EXERCISE DESCRIPTION
Of the material below, the lines to be retyped are those from the line containing "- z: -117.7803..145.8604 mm" through the line containing "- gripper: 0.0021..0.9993", inclusive; reproduce them exactly.

——————

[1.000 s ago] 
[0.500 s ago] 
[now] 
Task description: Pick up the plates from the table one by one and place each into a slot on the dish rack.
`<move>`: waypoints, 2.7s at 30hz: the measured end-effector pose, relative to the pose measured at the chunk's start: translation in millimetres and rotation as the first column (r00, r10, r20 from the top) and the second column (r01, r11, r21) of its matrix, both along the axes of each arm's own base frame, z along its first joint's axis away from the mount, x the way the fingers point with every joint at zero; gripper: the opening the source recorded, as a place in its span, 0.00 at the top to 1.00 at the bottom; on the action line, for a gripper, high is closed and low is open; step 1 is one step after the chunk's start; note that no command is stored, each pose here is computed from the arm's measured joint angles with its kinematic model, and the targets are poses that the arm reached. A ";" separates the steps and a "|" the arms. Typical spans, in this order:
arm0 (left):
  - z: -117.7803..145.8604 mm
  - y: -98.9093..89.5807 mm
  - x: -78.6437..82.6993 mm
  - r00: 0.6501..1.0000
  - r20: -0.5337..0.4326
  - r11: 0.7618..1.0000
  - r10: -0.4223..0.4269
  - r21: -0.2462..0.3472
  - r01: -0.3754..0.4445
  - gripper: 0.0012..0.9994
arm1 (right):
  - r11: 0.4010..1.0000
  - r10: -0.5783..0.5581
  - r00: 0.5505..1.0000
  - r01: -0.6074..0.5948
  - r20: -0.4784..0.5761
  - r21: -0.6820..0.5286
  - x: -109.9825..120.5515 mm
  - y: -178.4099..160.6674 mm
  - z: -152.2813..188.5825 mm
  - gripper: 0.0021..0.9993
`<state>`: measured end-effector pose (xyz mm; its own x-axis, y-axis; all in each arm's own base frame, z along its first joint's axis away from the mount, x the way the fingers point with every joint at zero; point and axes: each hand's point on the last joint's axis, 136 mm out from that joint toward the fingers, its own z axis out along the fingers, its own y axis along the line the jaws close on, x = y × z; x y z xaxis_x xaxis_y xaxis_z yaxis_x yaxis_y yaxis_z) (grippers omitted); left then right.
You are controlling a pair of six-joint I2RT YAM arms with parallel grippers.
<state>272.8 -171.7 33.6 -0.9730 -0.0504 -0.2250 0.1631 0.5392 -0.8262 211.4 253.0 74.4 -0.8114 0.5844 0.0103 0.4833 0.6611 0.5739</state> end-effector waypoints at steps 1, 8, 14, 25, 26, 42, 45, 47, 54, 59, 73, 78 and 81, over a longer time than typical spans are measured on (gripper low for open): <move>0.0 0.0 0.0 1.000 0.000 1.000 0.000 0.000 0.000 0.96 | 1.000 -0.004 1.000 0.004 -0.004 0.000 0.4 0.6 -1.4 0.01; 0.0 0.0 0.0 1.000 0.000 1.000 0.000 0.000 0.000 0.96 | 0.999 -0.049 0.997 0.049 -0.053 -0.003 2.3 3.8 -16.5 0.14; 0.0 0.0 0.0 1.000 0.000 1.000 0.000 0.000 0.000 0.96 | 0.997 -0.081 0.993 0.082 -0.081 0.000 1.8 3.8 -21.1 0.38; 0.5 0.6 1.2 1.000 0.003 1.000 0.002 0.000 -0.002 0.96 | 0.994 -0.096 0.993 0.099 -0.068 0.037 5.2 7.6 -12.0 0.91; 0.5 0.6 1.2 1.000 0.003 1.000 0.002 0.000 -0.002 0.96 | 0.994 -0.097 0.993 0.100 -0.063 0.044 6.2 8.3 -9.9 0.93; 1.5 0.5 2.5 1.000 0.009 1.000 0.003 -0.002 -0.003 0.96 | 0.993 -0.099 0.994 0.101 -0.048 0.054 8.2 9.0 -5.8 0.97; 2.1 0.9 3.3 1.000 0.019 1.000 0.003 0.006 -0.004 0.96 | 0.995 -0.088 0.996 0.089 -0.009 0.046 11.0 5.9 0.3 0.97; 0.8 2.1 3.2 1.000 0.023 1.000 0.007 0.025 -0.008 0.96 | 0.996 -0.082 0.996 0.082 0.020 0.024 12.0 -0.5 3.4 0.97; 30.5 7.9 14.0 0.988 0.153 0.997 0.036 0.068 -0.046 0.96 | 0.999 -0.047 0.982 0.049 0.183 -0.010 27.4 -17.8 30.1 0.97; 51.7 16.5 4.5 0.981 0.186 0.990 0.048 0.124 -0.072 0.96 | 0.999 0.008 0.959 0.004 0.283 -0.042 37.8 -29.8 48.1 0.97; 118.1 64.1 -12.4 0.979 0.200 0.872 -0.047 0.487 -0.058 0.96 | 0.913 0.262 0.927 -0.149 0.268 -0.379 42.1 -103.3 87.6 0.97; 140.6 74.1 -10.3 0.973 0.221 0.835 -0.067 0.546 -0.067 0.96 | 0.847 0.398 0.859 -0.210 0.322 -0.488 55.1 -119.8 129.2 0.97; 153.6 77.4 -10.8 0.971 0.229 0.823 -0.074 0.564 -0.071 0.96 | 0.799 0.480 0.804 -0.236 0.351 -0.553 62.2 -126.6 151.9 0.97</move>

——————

WRITTEN ANSWER
  - z: -117.7803..145.8604 mm
  - y: -98.9093..89.5807 mm
  - x: -78.6437..82.6993 mm
  - r00: 0.6501..1.0000
  - r20: -0.5337..0.4326
  - r11: 0.7618..1.0000
  - r10: -0.4223..0.4269
  - r21: -0.2462..0.3472
  - r01: -0.3754..0.4445
  - gripper: 0.0012..0.9994
arm1 (right):
  - r11: 0.4010..1.0000
  - r10: -0.5783..0.5581
  - r00: 0.5505..1.0000
  - r01: -0.6074..0.5948
  - r20: -0.4784..0.5761
  - r21: -0.6820..0.5286
  - x: -109.9825..120.5515 mm
  - y: -178.4099..160.6674 mm
  - z: -152.2813..188.5825 mm
  - gripper: 0.0021..0.9993

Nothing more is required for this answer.